There have been studies using DCE-MRI in the pancreas and breast [7, 8], but DCE-MRI is rarely used in interstitial pneumonia.
A total of 27 cases were enrolled in this study, including 10 cases in the UIP group and 17 cases in the NSIP group. In this study, we found that the Ktrans, iAUC values of UIP patients were lower than those of NSIP patients.The cause of this phenomenon is the abnormal accumulation of fibroblasts and inflammatory cells occurring in the lungs of UIP patients, replacing the normal interstitial structures of the lungs and causing damage to the alveolar epithelium, which is a stress point for pulmonary fibrosis, leading to damage to the interstitial capillaries and eventually causing irreversible distortion of the alveolar structures [9].Irreversible distortion of the alveolar structure hinders the "drainage" of the contrast agent from the lesion and is accompanied by difficulty in retreating or entering the contrast agent. Eventually, the lung tissue forming the honeycombed lung has lost its blood supply or receives limited blood supply, so the Ktrans, iAUC values are reduced, and the ROI of the UIP lesion is mainly blue-apochromatic on the corresponding dynamic enhancement pseudocolor image.
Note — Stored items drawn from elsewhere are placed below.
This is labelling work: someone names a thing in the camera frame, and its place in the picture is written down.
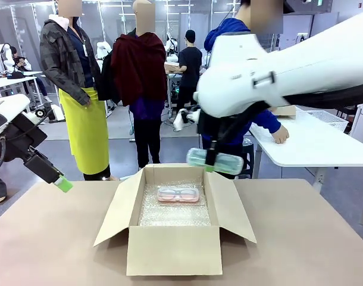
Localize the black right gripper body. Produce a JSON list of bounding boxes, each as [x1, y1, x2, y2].
[[198, 111, 230, 142]]

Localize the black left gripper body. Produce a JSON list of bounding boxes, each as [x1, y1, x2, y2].
[[23, 150, 64, 185]]

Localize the green glasses case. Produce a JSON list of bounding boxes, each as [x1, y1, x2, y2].
[[186, 147, 245, 176]]

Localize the blue-sleeved left forearm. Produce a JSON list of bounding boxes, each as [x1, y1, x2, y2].
[[252, 108, 282, 135]]

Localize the pink glasses case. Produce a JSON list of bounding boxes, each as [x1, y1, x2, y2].
[[157, 186, 201, 204]]

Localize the brown cardboard shipping box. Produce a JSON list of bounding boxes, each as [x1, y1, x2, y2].
[[93, 163, 258, 277]]

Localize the person's left hand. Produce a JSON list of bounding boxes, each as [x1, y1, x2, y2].
[[271, 125, 290, 145]]

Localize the white background robot gripper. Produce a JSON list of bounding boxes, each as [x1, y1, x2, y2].
[[173, 107, 201, 132]]

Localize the black stool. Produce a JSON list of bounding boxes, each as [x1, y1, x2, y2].
[[234, 139, 256, 179]]

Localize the mannequin with yellow apron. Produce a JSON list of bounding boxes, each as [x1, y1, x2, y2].
[[39, 0, 111, 182]]

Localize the person in black with cap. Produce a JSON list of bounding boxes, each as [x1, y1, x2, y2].
[[176, 29, 204, 122]]

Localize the clear bubble wrap sheet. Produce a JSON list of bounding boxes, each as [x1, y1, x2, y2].
[[137, 178, 212, 227]]

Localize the small cardboard box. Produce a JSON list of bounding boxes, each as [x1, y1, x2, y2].
[[164, 61, 183, 74]]

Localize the flat cardboard piece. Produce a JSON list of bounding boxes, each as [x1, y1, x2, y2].
[[271, 105, 298, 120]]

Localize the mannequin with dark red cloth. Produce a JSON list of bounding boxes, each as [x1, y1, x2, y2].
[[98, 0, 168, 171]]

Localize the white background work table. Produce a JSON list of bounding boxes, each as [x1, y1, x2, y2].
[[0, 70, 44, 104]]

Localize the person in blue hoodie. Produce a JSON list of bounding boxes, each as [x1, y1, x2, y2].
[[202, 0, 290, 180]]

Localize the white side table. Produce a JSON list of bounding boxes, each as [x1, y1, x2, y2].
[[248, 105, 363, 194]]

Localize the seated person with phone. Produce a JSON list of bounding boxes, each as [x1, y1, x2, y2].
[[8, 46, 33, 73]]

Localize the white mesh basket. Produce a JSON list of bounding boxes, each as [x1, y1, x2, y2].
[[296, 106, 349, 134]]

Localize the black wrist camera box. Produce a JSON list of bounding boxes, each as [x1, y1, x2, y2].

In contrast, NSIP-type lesions are mainly characterized by infiltration of inflammatory cells, widening of extravascular spaces and increased neovascularization [10], so the contrast agent enters the lesion without obstruction and elutes out of the lesion more rapidly, so the Ktrans and iAUC values are correspondingly higher, and then the color is mainly light yellow-light blue on the dynamic enhancement pseudo-color map. Moreover, Boesen et al used DCE-MRI and found that infectious osteoarthropathy leads to more neovascularization and increased perfusion in the lesion, which is also approximately the same as the results of the present study [11].
In conclusion, we found that quantitative parameters and dynamic enhancement pseudo-color maps have diagnostic significance in assessing IP, among which Ktrans and iAUC values of quantitative parameters have discriminatory significance in identifying UIP and NSIP, with Ktrans value as the greatest diagnostic efficacy. However, the sample size of this study is still small, and it is necessary to further expand the sample size to accurately identify the quantitative parameters of UIP and NSIP.